_Provided information_.

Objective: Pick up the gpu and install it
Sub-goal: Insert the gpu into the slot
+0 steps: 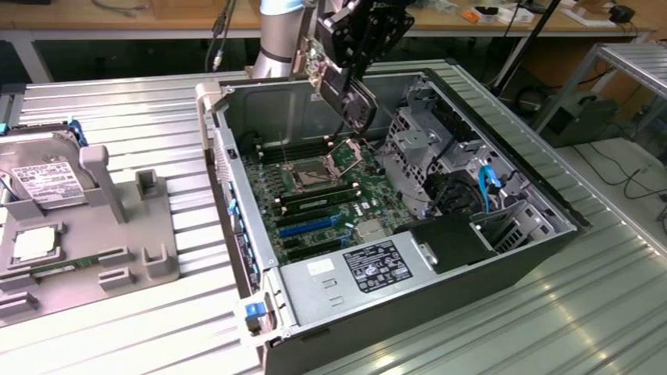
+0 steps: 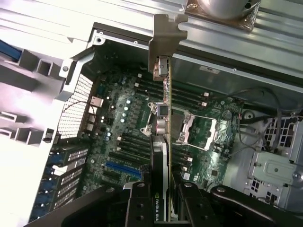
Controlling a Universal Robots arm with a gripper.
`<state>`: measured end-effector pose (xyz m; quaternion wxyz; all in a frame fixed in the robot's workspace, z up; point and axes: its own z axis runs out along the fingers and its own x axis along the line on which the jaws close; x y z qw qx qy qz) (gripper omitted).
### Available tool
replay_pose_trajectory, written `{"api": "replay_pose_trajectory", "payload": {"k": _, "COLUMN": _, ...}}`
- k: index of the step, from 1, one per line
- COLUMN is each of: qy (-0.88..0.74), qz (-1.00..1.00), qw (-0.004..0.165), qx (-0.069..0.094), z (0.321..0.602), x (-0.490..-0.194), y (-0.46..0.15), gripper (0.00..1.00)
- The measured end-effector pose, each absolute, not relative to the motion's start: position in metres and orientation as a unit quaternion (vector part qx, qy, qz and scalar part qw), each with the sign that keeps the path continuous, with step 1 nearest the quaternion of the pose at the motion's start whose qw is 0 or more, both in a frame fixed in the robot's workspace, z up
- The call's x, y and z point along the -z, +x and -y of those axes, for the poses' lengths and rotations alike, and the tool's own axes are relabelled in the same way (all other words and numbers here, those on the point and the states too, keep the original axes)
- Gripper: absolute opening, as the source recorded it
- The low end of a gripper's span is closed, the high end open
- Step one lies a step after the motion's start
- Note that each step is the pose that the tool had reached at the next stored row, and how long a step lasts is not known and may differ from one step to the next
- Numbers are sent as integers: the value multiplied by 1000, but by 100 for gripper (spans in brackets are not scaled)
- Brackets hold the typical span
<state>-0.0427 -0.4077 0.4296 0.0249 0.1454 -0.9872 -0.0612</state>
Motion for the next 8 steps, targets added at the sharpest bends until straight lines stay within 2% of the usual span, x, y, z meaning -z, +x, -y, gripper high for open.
{"api": "replay_pose_trajectory", "payload": {"k": 8, "qy": 200, "qz": 978, "qw": 26, "qx": 53, "z": 408, "x": -430, "y": -43, "gripper": 27}}
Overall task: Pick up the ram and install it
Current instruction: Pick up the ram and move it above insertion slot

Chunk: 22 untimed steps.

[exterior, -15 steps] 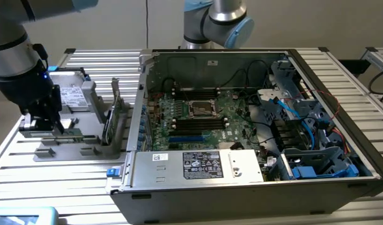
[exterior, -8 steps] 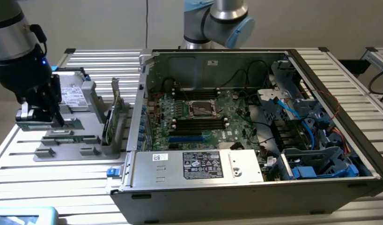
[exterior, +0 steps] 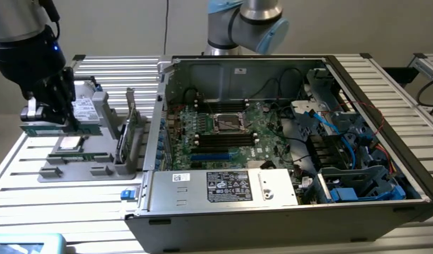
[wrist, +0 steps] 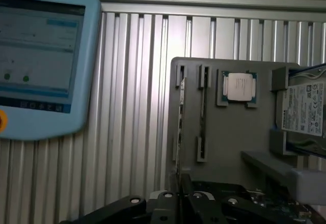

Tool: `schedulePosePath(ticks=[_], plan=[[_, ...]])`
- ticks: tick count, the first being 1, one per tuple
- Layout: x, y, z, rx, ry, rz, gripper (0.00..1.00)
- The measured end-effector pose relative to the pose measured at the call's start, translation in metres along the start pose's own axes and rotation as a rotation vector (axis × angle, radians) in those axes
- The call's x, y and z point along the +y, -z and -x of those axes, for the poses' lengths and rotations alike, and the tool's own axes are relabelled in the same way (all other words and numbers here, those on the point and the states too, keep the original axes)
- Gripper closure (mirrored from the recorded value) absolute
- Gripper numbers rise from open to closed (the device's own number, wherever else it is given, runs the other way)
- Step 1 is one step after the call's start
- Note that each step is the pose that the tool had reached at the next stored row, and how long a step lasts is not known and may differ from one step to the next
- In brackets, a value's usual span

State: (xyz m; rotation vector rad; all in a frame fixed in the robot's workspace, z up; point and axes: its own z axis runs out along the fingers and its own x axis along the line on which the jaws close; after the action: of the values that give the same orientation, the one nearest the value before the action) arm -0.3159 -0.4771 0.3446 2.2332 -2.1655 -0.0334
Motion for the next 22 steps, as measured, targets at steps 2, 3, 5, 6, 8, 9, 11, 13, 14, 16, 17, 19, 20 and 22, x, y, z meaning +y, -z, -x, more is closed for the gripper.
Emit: schedulePosePath(ticks=[2, 3, 5, 6, 8, 9, 11, 13, 14, 16, 17, 19, 20, 22], plan=[[-0.0042, 0.0075, 0.000, -0.0001, 0.000, 0.0000, 0.87], [-0.0067, 0.0102, 0.000, -0.0001, 0.000, -0.0001, 0.87], [-0.0134, 0.0149, -0.001, -0.0002, 0.000, -0.0001, 0.87], [-0.0171, 0.0176, -0.001, -0.0002, 0.000, -0.0001, 0.87], [-0.0247, 0.0245, -0.002, -0.0001, 0.000, 0.0001, 0.87], [-0.0283, 0.0286, -0.003, -0.0005, 0.000, -0.0001, 0.87], [-0.0358, 0.0368, -0.004, -0.0010, 0.000, -0.0001, 0.87], [-0.0440, 0.0439, -0.005, -0.0012, 0.000, -0.0002, 0.87], [-0.0484, 0.0472, -0.005, -0.0012, 0.000, -0.0001, 0.87], [-0.0571, 0.0526, -0.006, -0.0013, 0.000, -0.0001, 0.87], [-0.0615, 0.0549, -0.006, -0.0013, 0.000, -0.0002, 0.87], [-0.0706, 0.0594, -0.007, -0.0012, 0.000, -0.0001, 0.87], [-0.0751, 0.0610, -0.007, -0.0013, 0.000, -0.0001, 0.87], [-0.0840, 0.0627, -0.007, -0.0012, 0.000, -0.0001, 0.87]])
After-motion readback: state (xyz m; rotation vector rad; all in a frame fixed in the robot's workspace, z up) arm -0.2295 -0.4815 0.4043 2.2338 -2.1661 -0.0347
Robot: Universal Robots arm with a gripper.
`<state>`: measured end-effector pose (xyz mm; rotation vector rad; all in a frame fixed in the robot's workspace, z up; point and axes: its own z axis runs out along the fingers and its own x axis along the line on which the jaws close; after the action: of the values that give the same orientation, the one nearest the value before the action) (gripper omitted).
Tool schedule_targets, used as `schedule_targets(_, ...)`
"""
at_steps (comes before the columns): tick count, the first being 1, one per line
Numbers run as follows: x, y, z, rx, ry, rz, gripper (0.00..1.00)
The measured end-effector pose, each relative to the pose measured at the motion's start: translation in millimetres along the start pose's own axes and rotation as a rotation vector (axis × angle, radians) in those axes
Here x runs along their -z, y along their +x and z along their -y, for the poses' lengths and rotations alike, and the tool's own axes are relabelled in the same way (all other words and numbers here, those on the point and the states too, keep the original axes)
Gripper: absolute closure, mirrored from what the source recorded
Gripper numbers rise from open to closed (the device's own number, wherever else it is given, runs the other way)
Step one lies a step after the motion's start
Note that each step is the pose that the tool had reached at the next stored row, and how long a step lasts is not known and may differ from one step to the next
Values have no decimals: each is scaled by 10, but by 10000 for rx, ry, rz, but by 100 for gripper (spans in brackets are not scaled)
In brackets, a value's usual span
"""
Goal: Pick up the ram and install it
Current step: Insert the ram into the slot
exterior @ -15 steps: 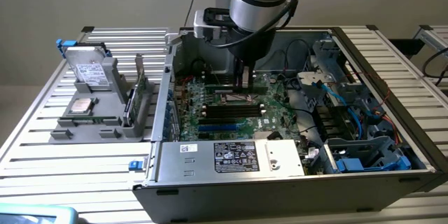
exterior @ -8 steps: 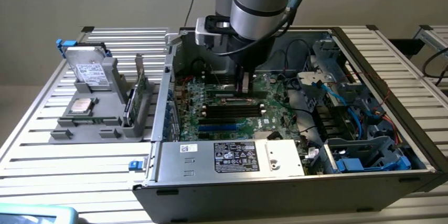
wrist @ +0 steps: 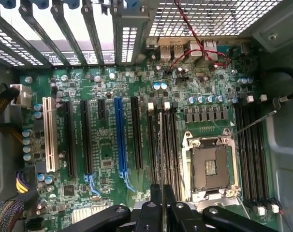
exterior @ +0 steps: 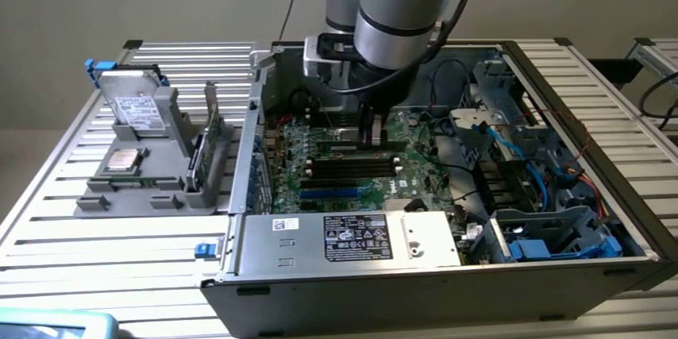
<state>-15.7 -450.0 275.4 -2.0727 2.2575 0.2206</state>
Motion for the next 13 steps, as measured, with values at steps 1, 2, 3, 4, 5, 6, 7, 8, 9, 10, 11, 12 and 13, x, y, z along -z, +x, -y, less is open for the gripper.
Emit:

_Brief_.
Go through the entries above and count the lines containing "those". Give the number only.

_Problem solution_.
5